Okay, so you want to read some manga online. Good on you. It’s a rewarding pursuit, engaged in by millions of readers globally, of all types. You’re sure to find something that suits you: manga about flying, manga about fighting, manga about fucking. Different brushstrokes for different folks. You’ll love it.

Wait. What’s that you say? You want to read licensed manga online? From commercial distributors?

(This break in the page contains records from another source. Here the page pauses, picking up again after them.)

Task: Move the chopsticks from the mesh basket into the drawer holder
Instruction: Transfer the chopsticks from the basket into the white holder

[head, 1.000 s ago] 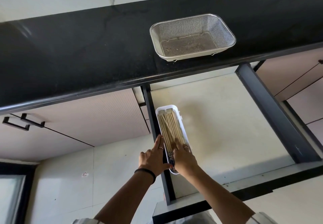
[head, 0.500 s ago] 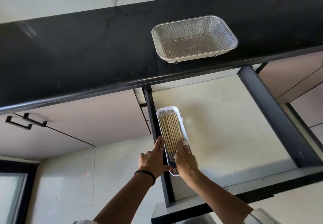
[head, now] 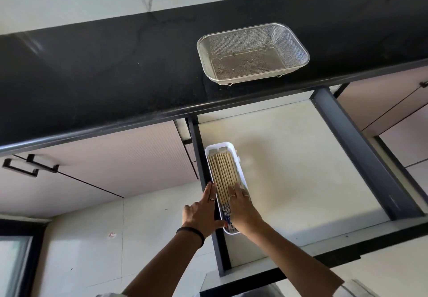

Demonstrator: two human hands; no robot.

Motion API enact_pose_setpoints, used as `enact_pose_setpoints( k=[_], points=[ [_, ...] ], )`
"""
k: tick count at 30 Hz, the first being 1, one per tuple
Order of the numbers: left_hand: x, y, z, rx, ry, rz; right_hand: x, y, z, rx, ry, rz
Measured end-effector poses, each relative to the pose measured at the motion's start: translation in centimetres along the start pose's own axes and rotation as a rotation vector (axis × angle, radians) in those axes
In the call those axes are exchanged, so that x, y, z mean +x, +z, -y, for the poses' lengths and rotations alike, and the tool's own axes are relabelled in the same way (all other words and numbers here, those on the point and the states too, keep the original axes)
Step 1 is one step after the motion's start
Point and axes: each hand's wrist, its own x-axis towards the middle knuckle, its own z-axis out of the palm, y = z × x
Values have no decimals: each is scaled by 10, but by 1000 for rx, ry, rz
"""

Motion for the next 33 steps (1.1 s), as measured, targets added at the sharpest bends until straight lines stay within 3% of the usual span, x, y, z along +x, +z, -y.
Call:
enact_pose_setpoints(
  k=[14,18,22,27,31,33],
  points=[
    [1,0,0,1,-2,8,2,-1,-6,109,-25,189],
    [0,-1,0,2,-1,9,-12,-4,-6,37,-153,171],
    [-1,-2,-1,8,0,13,-18,-2,0,-157,-111,307],
    [-1,-2,-1,13,-5,21,-13,-6,3,-143,-63,428],
    [0,-1,-1,14,-3,22,-14,-11,0,-29,-54,334],
    [0,-1,0,11,-5,19,-14,-12,-2,46,-38,202]
  ],
)
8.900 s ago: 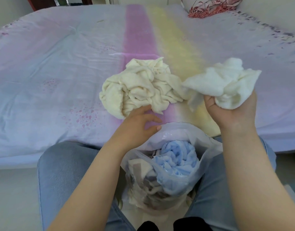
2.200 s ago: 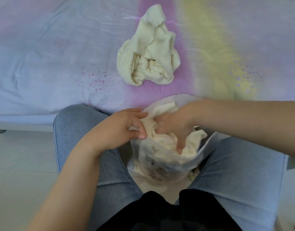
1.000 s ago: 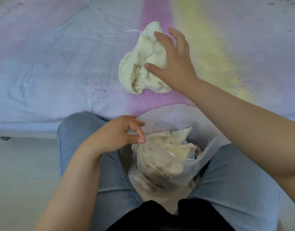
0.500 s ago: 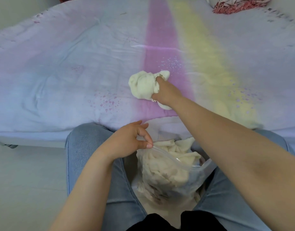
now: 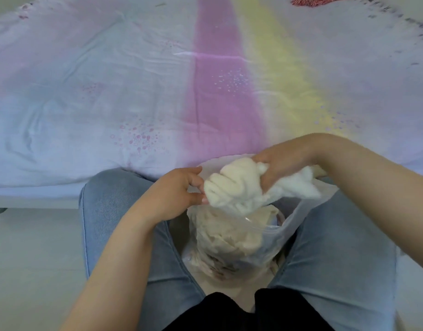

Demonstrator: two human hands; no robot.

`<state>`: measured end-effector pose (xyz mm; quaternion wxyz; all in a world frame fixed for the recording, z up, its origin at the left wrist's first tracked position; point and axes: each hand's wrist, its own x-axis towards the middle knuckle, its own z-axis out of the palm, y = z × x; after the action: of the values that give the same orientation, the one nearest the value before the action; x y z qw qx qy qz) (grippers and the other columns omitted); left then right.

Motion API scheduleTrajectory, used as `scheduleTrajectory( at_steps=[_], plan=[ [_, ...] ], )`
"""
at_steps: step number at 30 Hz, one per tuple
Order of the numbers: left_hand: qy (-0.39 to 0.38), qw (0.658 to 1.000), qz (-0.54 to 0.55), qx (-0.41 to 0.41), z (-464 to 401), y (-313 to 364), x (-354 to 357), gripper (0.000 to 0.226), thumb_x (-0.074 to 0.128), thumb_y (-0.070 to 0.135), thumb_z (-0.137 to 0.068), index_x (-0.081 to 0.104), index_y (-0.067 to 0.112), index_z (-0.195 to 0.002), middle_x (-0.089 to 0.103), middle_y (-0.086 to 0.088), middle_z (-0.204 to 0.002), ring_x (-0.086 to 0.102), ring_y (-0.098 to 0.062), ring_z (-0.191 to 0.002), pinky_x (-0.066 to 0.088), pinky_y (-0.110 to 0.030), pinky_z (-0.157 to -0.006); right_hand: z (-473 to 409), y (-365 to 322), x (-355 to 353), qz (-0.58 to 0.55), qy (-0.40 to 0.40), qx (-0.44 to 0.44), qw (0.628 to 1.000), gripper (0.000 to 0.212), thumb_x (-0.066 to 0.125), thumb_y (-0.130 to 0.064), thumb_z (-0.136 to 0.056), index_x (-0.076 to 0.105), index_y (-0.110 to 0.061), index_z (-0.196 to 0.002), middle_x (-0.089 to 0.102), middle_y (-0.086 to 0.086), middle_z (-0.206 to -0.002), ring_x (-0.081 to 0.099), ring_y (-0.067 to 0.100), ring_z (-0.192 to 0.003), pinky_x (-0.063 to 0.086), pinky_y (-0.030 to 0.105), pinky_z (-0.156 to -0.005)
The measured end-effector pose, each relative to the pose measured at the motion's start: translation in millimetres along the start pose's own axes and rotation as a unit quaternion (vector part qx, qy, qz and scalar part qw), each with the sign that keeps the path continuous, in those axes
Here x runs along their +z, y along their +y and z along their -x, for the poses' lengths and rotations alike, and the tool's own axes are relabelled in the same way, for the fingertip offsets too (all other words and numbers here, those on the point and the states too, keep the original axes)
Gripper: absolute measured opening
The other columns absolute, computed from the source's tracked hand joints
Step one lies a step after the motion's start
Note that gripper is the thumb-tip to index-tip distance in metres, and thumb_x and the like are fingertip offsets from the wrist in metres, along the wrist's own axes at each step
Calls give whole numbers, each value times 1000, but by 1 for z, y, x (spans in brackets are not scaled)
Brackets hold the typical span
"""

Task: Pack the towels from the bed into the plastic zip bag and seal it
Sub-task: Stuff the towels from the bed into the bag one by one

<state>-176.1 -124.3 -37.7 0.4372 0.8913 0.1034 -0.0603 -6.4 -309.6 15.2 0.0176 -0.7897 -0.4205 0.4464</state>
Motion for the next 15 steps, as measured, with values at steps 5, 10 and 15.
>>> scheduleTrajectory(
  at_steps=[5, 10, 15],
  plan=[
    [-32, 999, 9, 18, 10, 4, -2, 16, 77, 17, -79, 76, 33, -77, 42, 10, -147, 35, 11, -127, 29, -9, -94, -49, -22, 48, 182, -32, 56, 981, 41, 64, -34, -85, 53, -21, -122, 55, -5, -111, 53, 19, -110, 40, 28, -84],
    [1, 999, -6, 38, 12, -8, 0, 16, 76, 20, -80, 75, 35, -76, 47, 17, -141, 45, 14, -119, 33, -7, -86, -52, -27, 47, 263, -48, 81, 960, 80, 70, -58, -72, 42, -20, -136, 50, 1, -137, 50, 24, -121, 40, 32, -99],
    [46, 995, 57, 65, 9, -23, 5, 23, 79, 16, -76, 74, 30, -94, 46, 17, -132, 42, 13, -122, 32, -8, -98, -43, -35, 5, 238, -23, 30, 970, 98, 75, -51, -72, 14, -39, -148, 38, -3, -147, 48, 23, -122, 45, 38, -98]
  ],
)
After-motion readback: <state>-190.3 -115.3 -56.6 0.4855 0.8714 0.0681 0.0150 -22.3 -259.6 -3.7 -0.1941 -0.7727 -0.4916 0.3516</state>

Well, that’s very noble of you. Let’s give that a shot. Let’s pick a proven winner, a manga-ka who has always managed to sell despite (or perhaps because of) the fact that she returns to the same themes, over and over, with increasingly delicate and ornate artwork and equally precise worldbuilding: Yuu Watase. Viz has recently begun publishing her latest, a shounen title called Arata: The Legend. Before you buy the paperback edition, you probably want to sample it online. Come with me, to the Viz Online Manga Viewer.

…What do you mean, the print is too small? What do you mean, the screen is absurdly sensitive? What do you mean, the zoom—>grab function works better on your iPhone than it does on the publisher’s website? I thought you wanted to do the right thing, here! Don’t you know that doing the right thing is always harder? Viz has to make it difficult for you. Otherwise you might not feel self-righteous enough, each time you visit their website.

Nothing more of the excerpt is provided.